What is glass and how is it produced?
Glass is a hard material normally fragile and transparent common in our daily life. It is composed mainly of sand (silicates, SiO2) and an alkali.
These materials at high temperature (i.e. molten viscous state) fuse together; then they are cooled rapidly forming a rigid structure, however not having enough time to form a crystalline regular structure.
Depending on the final use and application the composition of the glass and cooling rate will vary to achieve the adequate properties for the specific application. These are the common ingredients to obtain glass and back painted glass:
1. Sand (SiO2 silica)
In its pure form it exists as a polymer, (SiO2)n.
2. Soda ash (sodium carbonate Na2CO3)
Normally SiO2 softens up to 2000°C, where it starts to degrade (at 1713°C most of the molecules can already move freely). Adding soda will lower the melting point to 1000°C making it more manageable.

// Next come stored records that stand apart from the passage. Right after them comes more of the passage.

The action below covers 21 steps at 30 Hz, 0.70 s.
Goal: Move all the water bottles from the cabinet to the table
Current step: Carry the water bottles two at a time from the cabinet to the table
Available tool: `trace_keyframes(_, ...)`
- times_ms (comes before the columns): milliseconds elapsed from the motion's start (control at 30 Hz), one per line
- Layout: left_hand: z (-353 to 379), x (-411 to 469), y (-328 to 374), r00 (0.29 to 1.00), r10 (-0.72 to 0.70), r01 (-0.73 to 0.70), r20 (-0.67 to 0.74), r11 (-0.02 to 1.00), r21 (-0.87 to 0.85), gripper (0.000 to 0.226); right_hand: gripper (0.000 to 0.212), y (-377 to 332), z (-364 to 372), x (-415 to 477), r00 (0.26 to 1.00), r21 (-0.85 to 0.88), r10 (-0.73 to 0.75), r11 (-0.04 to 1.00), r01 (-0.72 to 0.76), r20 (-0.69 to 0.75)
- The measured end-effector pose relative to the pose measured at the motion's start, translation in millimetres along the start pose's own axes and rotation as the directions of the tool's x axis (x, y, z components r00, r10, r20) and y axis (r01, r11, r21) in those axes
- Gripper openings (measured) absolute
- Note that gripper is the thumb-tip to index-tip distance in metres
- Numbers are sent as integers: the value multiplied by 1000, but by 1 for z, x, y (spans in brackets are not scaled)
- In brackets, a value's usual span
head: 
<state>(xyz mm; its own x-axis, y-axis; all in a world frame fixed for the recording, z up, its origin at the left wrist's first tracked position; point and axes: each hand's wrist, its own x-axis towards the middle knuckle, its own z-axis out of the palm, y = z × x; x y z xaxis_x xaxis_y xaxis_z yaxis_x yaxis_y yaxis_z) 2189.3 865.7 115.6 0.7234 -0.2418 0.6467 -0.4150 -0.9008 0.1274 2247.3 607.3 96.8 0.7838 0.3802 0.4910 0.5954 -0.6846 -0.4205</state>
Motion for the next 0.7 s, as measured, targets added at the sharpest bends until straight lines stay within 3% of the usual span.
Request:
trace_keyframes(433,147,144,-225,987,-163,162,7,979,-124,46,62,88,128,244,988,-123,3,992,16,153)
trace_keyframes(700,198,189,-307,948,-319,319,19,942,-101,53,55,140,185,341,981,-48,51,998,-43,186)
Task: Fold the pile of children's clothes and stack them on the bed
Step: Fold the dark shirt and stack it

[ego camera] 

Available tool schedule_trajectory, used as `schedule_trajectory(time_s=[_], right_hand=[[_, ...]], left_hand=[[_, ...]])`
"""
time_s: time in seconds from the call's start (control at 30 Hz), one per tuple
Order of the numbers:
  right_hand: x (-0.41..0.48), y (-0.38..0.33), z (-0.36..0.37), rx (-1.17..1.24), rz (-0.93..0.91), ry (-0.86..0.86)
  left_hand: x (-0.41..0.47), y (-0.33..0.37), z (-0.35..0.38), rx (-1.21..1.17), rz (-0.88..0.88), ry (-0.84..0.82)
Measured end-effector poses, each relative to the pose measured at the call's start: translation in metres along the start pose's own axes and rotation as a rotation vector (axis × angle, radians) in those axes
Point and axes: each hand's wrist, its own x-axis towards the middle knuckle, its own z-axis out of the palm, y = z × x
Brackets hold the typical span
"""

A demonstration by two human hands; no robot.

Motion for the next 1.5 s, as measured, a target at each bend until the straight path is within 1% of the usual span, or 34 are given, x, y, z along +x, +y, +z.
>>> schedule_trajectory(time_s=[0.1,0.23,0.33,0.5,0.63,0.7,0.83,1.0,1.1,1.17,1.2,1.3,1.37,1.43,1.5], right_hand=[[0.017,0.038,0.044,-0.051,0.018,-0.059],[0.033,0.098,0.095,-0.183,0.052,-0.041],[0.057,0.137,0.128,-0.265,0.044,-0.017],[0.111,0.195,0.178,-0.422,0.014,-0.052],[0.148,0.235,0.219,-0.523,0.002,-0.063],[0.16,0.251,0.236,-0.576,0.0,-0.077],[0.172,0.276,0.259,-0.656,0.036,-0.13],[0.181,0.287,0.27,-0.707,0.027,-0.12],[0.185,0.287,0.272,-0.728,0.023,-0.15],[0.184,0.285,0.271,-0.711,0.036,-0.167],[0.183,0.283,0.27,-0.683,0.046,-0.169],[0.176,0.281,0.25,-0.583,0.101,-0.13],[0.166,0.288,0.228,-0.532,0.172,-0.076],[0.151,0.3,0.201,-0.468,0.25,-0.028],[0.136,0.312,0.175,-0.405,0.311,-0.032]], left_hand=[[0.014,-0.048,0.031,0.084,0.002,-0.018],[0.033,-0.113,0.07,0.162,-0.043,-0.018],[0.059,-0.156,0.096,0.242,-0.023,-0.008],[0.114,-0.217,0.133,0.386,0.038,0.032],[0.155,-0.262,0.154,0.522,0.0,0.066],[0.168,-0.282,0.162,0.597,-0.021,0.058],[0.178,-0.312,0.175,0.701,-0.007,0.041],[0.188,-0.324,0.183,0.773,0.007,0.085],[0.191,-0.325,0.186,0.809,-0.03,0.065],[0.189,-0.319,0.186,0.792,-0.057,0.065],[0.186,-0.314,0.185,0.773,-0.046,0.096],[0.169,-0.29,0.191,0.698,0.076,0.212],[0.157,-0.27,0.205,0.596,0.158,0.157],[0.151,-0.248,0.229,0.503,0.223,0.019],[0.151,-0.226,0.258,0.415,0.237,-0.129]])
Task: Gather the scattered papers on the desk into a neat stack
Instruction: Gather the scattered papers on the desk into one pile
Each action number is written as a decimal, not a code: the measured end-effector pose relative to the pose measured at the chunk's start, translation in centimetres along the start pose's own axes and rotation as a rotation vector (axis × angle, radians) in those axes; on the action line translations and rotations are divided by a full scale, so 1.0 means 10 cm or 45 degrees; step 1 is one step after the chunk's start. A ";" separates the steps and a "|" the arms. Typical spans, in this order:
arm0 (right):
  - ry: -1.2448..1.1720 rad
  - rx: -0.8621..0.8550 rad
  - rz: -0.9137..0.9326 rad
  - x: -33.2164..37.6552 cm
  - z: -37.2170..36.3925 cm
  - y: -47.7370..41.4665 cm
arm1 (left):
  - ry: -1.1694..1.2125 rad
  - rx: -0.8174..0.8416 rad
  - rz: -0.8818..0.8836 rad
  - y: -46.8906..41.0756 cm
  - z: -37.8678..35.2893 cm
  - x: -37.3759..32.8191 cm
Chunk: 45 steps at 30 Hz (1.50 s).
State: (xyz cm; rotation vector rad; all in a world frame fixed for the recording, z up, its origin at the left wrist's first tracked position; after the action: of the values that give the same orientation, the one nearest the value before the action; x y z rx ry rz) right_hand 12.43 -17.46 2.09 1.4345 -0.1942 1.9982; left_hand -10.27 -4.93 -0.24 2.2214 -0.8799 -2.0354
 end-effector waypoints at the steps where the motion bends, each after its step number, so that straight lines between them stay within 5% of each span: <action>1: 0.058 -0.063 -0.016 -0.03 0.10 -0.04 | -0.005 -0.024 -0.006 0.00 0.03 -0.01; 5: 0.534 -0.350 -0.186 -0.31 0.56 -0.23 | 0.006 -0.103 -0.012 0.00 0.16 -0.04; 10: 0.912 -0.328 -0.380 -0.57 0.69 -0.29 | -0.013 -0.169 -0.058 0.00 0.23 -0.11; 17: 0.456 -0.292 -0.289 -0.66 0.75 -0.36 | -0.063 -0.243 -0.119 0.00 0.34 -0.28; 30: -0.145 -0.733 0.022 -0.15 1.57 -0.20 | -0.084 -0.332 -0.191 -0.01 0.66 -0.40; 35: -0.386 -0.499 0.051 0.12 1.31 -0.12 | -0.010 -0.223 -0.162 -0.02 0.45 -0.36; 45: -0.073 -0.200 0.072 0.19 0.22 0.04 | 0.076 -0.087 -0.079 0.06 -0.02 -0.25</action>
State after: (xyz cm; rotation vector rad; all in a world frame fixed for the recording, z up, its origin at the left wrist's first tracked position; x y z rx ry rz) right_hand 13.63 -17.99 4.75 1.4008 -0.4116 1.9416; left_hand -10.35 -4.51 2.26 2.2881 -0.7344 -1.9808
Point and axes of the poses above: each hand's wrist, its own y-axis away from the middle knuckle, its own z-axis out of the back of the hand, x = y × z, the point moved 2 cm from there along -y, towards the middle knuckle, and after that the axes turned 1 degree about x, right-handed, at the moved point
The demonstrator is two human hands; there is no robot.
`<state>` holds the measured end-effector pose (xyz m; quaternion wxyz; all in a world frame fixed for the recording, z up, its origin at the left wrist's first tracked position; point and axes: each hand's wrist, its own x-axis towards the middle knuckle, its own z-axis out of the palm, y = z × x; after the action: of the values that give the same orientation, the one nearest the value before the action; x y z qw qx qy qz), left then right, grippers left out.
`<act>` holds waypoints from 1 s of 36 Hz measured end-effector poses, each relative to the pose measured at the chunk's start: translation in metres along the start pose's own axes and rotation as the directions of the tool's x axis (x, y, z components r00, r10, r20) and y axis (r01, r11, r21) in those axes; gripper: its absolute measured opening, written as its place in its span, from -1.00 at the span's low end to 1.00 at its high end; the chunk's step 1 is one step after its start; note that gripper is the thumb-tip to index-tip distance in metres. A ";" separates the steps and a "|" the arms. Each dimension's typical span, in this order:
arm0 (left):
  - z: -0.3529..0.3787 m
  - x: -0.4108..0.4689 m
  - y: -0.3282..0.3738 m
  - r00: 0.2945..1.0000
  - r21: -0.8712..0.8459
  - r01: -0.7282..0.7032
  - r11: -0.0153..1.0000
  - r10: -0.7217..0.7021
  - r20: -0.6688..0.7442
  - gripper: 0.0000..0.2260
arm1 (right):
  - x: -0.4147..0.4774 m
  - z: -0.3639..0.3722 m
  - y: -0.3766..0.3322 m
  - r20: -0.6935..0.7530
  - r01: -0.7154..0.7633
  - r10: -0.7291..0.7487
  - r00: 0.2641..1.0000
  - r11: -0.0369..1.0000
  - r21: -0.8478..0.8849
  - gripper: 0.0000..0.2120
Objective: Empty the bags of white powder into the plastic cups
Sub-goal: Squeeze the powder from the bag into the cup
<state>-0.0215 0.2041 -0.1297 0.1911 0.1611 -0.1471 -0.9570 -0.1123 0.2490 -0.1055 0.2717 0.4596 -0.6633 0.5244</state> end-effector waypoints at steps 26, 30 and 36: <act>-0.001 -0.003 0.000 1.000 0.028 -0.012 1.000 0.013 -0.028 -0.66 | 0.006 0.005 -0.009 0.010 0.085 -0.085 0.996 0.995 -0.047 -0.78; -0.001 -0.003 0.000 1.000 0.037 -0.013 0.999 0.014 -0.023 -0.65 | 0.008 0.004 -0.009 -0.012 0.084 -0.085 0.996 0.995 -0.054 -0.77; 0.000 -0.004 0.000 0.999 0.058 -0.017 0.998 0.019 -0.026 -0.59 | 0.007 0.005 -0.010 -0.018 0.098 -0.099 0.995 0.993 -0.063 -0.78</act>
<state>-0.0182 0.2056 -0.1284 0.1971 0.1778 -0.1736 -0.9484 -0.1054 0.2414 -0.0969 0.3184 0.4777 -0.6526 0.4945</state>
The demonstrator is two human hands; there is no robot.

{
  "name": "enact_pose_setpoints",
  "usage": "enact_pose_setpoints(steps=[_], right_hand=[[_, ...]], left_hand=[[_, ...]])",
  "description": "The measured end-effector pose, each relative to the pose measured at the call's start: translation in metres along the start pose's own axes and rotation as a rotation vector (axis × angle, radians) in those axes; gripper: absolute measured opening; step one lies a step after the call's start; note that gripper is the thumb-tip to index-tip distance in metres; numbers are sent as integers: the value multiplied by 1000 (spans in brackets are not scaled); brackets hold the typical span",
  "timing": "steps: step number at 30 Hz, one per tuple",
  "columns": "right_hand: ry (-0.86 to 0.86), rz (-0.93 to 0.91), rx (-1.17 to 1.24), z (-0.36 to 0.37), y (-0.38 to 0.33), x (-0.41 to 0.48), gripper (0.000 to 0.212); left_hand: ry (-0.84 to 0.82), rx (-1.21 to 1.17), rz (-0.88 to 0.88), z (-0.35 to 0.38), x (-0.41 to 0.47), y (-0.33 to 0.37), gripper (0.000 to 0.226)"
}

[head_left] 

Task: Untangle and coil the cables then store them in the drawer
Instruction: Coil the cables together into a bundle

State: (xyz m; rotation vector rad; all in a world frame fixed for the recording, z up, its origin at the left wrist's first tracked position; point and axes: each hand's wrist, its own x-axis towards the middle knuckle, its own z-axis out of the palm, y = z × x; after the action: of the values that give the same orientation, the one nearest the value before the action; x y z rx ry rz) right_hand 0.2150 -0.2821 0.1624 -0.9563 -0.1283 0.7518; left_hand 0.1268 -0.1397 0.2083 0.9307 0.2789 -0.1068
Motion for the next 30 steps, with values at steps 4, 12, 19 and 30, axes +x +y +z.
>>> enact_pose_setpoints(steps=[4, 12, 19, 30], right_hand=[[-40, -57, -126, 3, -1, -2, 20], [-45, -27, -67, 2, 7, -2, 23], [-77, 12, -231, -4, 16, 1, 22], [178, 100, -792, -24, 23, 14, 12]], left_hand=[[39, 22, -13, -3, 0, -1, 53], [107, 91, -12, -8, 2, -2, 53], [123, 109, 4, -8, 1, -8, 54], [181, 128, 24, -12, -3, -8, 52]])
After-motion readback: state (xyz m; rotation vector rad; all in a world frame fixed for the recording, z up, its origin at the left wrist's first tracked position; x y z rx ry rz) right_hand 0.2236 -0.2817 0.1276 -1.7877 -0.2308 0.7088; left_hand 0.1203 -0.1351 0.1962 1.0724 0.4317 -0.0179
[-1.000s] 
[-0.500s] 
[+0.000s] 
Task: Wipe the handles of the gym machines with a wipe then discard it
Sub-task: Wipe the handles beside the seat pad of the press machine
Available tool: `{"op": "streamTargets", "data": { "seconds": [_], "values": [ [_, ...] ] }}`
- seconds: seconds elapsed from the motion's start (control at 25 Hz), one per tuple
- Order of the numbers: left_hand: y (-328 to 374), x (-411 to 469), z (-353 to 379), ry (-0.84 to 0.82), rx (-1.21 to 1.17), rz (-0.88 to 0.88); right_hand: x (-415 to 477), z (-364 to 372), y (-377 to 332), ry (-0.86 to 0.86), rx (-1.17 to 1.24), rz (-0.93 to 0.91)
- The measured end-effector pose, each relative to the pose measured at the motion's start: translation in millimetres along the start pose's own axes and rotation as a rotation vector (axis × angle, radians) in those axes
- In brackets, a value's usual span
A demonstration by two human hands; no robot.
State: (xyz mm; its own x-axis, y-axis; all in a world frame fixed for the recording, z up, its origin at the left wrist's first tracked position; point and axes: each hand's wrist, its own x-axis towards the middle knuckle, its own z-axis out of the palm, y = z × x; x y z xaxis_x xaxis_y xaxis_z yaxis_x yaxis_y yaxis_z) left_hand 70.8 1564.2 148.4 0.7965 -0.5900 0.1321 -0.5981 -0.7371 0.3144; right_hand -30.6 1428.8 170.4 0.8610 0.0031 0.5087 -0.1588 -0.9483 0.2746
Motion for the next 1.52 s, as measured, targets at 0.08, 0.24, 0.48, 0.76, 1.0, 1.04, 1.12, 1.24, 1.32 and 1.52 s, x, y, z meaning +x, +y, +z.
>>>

3. Limestone (calcium carbonate or CaCo3) or dolomite (MgCO3)
Also known as lime, calcium carbonate is found naturally as limestone, marble, or chalk.
The soda makes the glass water-soluble, soft and not very durable. Therefore lime is added increasing the hardness and chemical durability and providing insolubility of the materials.
Other materials and oxides can be added to increase properties (tinting, durability, etc.), produce different effects, colors, etc.